Fantastis, BPBD Jabar Ungkap Dana Penanganan Longsor Sumedang Tembus Rp158 Miliar
loading...
A
A
A
BANDUNG - Bencana tanah longsor di Kampung Bojong Kondang, Desa Cihanjuang, Kecamatan Cimanggung, Kabupaten Sumedang meninggalkan duka mendalam. Selain mengakibatkan 40 nyawa melayang, sejumlah rumah dan infrastruktur hancur.
Bencana Akibat jebolnya benteng penahan tebing pada 9 Januari 2020 lalu itu juga meninggalkan pekerjaan rumah yang cukup besar. Bahkan, Badan Penanggulangan Bencana Daerah (BPBD) Jabar menyebut, dibutuhkan dana hingga Rp158 miliar untuk penanganan pascabencana.
Berdasarkan perhitungan BPBD Jabar tersebut, dana sebesar itu dibutuhkan untuk penanganan relokasi rumah warga, perbaikan infrastruktur, hingga pemulihan ekonomi dan sosial.
Kepala Pelaksana Harian BPBD Jabar, Dani Ramdan mengungkapkan, bencana tanah longsor tersebut mengakibatkan 26 unit rumah rusak berat, 3 unit rumah rusak sedang, 103 unit rumah terancam rusak dan 1 masjid rusak sedang.
"Kondisi saat ini, warga masih banyak yang mengungsi. Ada yang mandiri di keluarganya ada juga yang menempati pengungsian yang kami siapkan," ujar Dani, Kamis (4/2/2021).
Menurut Dani, para pengungsi kini tersebar di tiga titik pengungsian, yakni lapangan burung milik perumahan Satria Bumintara Gemilang (SBG) sebanyak 137 kepala keluarga (KK) atau 513 jiwa, SD Fatimah Az Zahra 41 KK atau 148 jiwa, dan rumah warga Bojongkondang dan SDB Cipareung 136 KK atau 465 jiwa.
"Total pengungsi di tiga titik pengungsian itu ada 314 KK atau 1.126 jiwa," sebutnya seraya meyakinkan bahwa seluruh pengungsi tidak terkendala logistik karena semua kebutuhan logistik terpenuhi.

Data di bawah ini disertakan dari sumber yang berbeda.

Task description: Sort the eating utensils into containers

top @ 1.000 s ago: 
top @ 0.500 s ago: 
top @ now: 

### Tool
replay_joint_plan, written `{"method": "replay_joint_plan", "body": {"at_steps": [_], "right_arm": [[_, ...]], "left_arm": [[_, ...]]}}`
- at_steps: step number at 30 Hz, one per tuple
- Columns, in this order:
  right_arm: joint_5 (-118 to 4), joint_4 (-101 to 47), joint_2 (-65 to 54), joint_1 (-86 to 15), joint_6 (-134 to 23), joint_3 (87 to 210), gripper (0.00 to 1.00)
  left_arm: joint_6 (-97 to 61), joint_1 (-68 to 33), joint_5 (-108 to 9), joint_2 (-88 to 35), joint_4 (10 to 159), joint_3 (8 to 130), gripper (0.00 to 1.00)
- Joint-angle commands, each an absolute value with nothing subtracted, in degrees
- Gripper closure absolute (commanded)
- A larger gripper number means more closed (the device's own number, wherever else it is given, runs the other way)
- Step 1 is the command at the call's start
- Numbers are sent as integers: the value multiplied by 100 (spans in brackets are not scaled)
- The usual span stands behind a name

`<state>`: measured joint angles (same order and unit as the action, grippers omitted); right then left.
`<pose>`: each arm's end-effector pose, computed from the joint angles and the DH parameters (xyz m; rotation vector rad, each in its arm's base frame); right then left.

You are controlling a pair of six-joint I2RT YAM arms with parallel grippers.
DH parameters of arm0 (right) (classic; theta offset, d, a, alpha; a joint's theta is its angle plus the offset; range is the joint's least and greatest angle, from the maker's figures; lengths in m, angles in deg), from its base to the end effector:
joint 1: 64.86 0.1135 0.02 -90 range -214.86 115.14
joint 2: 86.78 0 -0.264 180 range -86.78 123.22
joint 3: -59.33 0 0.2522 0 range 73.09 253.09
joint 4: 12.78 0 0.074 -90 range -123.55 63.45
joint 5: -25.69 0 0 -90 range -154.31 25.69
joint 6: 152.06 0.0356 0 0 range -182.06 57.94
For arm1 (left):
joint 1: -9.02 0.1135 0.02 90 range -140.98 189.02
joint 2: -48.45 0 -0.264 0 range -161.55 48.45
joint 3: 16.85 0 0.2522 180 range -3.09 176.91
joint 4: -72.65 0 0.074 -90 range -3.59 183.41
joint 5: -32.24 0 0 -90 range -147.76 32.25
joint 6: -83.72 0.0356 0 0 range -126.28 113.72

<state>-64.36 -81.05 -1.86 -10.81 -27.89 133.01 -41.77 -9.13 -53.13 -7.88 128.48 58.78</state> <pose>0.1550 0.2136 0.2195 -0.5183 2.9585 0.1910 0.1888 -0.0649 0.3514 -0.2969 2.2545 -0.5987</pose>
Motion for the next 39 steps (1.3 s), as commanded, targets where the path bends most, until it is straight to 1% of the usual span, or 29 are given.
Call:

Terkait dana yang dibutuhkan pascabencana, Dani merinci bahwa anggaran yang dibutuhkan untuk membangun permukiman warga sebesar Rp79,9 miliar, infrastruktur Rp53,1 miliar, ekonomi produktif Rp8,55 miliar, sosial Rp2,9 miliar, dan lintas sektor Rp13,5 miliar. "Jadi total kebutuhan anggarannya Rp158,2 miliar," katanya.
Dani juga menerangkan, pihaknya memiliki dua skenario relokasi warga terdampak bencana sebanyak 131 KK. Skenario pertama, relokasi dilakukan di tanah kas desa Tegalmanggung. "Berdasarkan hasil kajian, untuk relokasi di daerah ini perlu pembebasan lahan. Waktu pembangunannya lama, tidak efektif dan efisien," ujarnya.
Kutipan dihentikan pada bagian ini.